Duncan noticed the eerie appearance of the mist and instinctively furrowed his brow. He then realized that the gray-white backdrop in the distance seemed to be slowly “cracking”—at the end of the uniformly textured “channel,” large patches of fog formed, and deep within this fog, there was an unmistakable sense of void.
Almost at that moment, he heard a fragmented, muffled voice say, “Jump complete...”
The Vanished experienced a subtle shake, less abrupt than its previous encounters at the border node when it had entered a kind of “medium,” causing a noticeable vibration. The channel silently shattered, and the endless, thin mist instantly filled the surroundings. The next second, Alice, who was at the helm, blinked, and the doll’s consciousness suddenly snapped back into her shell.
“Captain!” The doll turned to Duncan, her face lighting up with a joyful and proud smile. “We’ve arrived!”
Duncan nodded but was about to speak when he suddenly paused—he noticed that the edge of the Vanished was rapidly becoming “blurry”!
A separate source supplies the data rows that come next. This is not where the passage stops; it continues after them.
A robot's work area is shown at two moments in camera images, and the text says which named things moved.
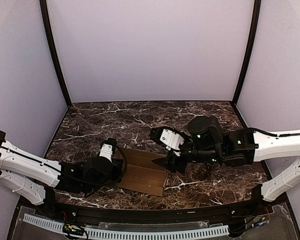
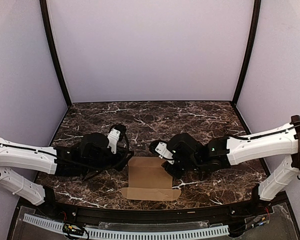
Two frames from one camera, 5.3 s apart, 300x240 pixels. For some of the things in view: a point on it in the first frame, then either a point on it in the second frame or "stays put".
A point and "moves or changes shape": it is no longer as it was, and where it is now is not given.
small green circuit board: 67,228 stays put
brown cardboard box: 141,174 moves or changes shape
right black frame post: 256,20 stays put
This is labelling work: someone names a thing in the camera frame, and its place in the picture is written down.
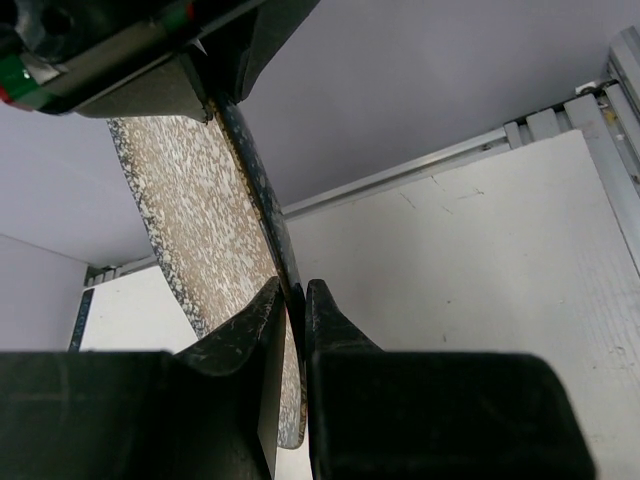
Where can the right blue label sticker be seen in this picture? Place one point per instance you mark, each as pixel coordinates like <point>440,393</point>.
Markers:
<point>81,320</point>

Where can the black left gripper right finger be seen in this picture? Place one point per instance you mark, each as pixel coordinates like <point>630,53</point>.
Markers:
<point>431,415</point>

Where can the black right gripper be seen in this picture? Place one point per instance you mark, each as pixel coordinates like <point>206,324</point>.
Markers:
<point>58,56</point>

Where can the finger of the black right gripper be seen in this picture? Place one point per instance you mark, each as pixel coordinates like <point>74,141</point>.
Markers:
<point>238,52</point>

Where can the speckled beige blue round plate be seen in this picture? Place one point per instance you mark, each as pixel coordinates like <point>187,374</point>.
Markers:
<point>216,228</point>

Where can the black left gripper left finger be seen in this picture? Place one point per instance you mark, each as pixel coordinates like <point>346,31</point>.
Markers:
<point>208,412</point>

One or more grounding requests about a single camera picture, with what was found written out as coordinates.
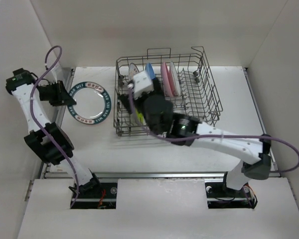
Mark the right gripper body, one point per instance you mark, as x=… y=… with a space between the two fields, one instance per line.
x=138 y=103

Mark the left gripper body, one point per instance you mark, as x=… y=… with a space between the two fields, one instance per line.
x=51 y=92

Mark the lime green plate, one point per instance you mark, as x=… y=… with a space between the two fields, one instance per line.
x=140 y=117

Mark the white plate teal rim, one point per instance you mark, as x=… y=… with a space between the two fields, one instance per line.
x=93 y=103

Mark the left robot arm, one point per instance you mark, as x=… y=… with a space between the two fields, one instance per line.
x=22 y=87

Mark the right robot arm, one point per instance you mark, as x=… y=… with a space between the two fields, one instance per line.
x=183 y=130

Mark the white plate orange sunburst pattern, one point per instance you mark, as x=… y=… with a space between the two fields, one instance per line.
x=133 y=70

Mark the blue plate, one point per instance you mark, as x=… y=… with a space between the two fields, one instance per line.
x=150 y=71

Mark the pink plate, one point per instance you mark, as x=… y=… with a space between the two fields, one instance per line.
x=165 y=79

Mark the plain white plate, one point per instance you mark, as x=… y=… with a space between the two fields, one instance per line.
x=175 y=79

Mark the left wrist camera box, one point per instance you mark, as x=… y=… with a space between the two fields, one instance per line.
x=57 y=72

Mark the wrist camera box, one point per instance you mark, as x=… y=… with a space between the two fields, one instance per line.
x=142 y=84
x=57 y=72

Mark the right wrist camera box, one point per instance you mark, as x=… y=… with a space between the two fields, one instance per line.
x=142 y=84

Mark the grey wire dish rack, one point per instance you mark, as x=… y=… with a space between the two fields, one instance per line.
x=185 y=79

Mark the left aluminium rail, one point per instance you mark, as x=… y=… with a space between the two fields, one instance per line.
x=57 y=148

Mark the front aluminium rail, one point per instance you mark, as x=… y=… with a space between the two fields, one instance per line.
x=140 y=175

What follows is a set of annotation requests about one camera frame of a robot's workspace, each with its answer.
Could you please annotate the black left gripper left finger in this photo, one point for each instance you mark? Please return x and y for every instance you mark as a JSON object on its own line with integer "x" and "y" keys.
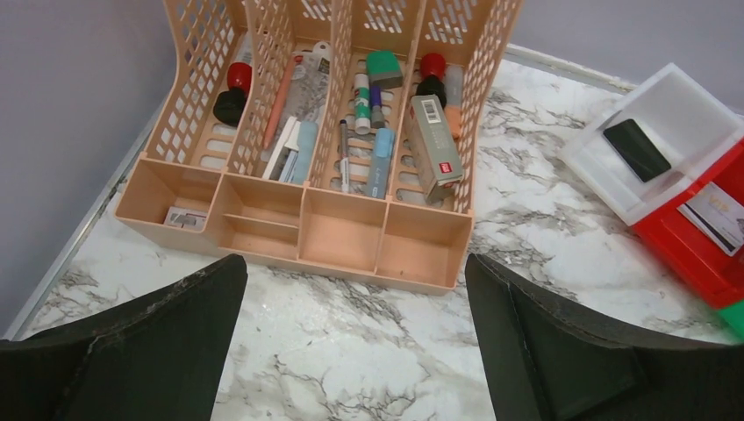
{"x": 157, "y": 357}

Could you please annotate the light blue stapler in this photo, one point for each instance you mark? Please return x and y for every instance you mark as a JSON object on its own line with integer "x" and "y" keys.
{"x": 290, "y": 159}

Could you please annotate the blue highlighter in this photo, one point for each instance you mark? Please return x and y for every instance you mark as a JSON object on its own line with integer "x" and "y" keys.
{"x": 379, "y": 169}

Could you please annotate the peach plastic desk organizer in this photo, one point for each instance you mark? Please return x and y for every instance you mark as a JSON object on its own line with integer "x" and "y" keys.
{"x": 193, "y": 161}

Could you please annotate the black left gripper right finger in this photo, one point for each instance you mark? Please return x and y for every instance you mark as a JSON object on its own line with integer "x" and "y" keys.
{"x": 546, "y": 357}

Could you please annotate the red black stamp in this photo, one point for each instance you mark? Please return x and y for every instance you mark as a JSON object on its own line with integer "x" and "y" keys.
{"x": 230, "y": 104}
{"x": 432, "y": 68}

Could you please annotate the small staple box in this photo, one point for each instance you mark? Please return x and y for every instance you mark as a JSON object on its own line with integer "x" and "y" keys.
{"x": 184, "y": 218}

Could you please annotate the red black stamp right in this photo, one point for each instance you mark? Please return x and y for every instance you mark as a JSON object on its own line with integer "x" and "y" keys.
{"x": 432, "y": 68}

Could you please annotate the grey staples box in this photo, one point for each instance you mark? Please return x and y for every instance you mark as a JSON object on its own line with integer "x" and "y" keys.
{"x": 433, "y": 149}

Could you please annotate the black white marker pen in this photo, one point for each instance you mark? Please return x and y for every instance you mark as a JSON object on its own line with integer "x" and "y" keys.
{"x": 344, "y": 161}

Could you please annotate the red black stamp left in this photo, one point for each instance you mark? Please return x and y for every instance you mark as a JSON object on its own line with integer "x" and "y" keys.
{"x": 230, "y": 104}

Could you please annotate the green plastic bin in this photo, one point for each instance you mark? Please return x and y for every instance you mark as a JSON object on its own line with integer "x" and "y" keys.
{"x": 733, "y": 315}

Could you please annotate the red plastic bin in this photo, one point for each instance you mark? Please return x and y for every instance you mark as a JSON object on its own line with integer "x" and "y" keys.
{"x": 702, "y": 265}

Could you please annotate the green eraser block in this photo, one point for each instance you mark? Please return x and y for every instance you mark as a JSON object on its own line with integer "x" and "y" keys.
{"x": 383, "y": 70}

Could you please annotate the white plastic bin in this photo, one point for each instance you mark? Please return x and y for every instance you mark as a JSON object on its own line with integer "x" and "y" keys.
{"x": 690, "y": 127}

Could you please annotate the orange pen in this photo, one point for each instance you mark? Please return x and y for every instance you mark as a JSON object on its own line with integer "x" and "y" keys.
{"x": 278, "y": 104}

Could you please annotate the black card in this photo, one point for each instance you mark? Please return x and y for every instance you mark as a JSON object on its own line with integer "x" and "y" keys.
{"x": 636, "y": 149}

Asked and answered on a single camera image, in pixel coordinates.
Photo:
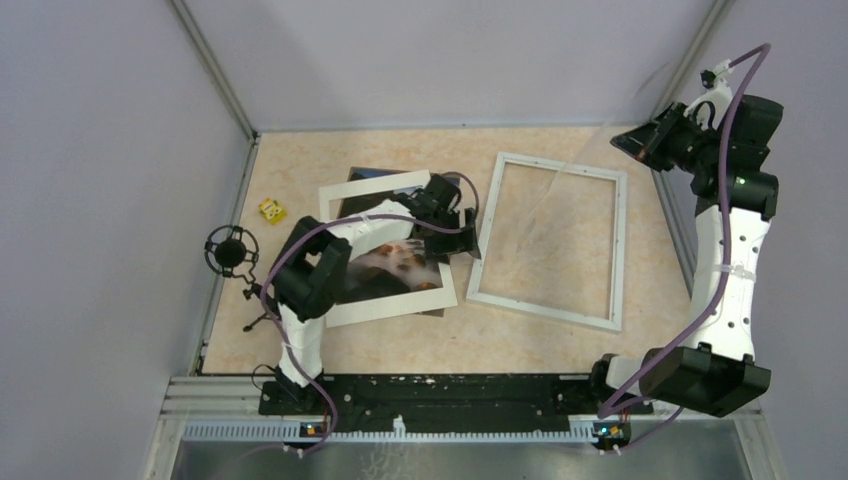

Not just the edge, but the entire ship was quickly blurring. Under the cover of the mist, everything within his sight seemed to suddenly lose its clear “boundaries.” The details on the deck blurred, the masts gradually faded into the fog, and even Alice in front of him seemed to merge with the mist, transforming into an ethereal form.
And the ghostly green flames enveloping the Vanished also dissipated during this process!
Alice seemed to notice something; she stood astonished in place, then slowly looked down at her hands, which were rapidly losing detail and becoming “blurry.”
“Eh?” she uttered in confusion.
But the next second, Duncan suddenly reacted.
The ghostly green flames that had enveloped the Vanished shimmered with a layer of hazy stardust. Duncan’s eyes sparkled as if filled with billions of stars, and the Vanished, teetering on the brink of information collapse, rapidly reassembled and regained clarity in his vision. Under the stardust-infused flames, the deck and masts almost instantly reverted to their original state, and Alice’s figure also stabilized in front of him.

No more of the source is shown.